I have been thinking a lot about grief recently. How grief is deeply personal, is nonlinear in its stages, how it pervades every aspect of our lives regardless of our conscious awareness of the emotions in real time. I have been thinking about all the things there are to grief right now – the incomprehensible reality of over 200,000 dead, the grief of losing our ‘normal’ lives, the loss of hugs, of jobs, of not being able to be with family this holiday season. The loss of homes, trees, wildlife, childhood playgrounds to fire. The grief of watching our country lose the ability to have civil conversation with those who hold different political beliefs. I have been struck by how few people are naming and meaningfully speaking to these current causes of grief, focusing more on how our current climate is affecting our work productivity, our children’s education, our ability to interact with the world around us. C.S. Lewis poignantly said in his A Grief Observed, “There is a sort of invisible blanket between the world and me. I find it hard to take in what anyone says.”
Moving through an increasingly polarized environment, I find myself thinking about the causes of the animosity I see.

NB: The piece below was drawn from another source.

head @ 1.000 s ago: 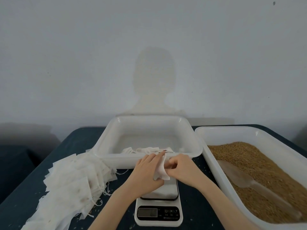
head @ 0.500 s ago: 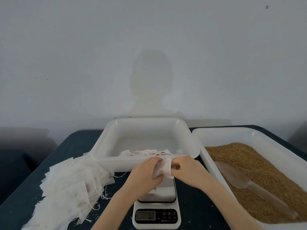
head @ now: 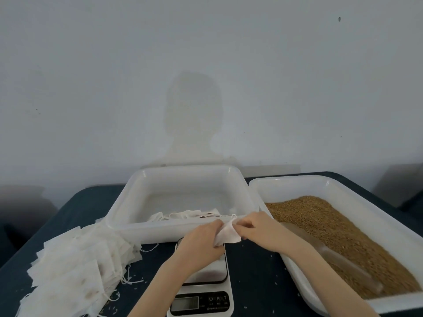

As I reflect on the last few months, I think about how we have not had a national moment of mourning for the lives lost to this pandemic. Many write and speak of a splintered country incapable of coming together at this time. It’s a struggle some days, but I’m not convinced it is too late for us. I feel we as a country are yearning for something to take in, together – something beyond ourselves to aid us in the necessary process of grieving and healing from so much loss. In 2019, David Kessler expanded on Elizabeth Kubler-Ross’ original grief framework to add a sixth stage of grief: meaning. He speaks of the relationship between grief and love, and their deep connection to each other: “grief is optional in this lifetime. Yes, it’s true. You don’t have to experience grief, but you can only avoid it by avoiding love. Love and grief are inextricably intertwined.” You cannot have one without the other.
These days, I’m trying to focus on the love held within my grief, whatever it is that forces me to peak around that invisible blanket between the world and me. The love associated with childhood haunts, far away friends, passion for our work. These memories will bring us through this dark time, and allow us to move through the grief to make space for more love.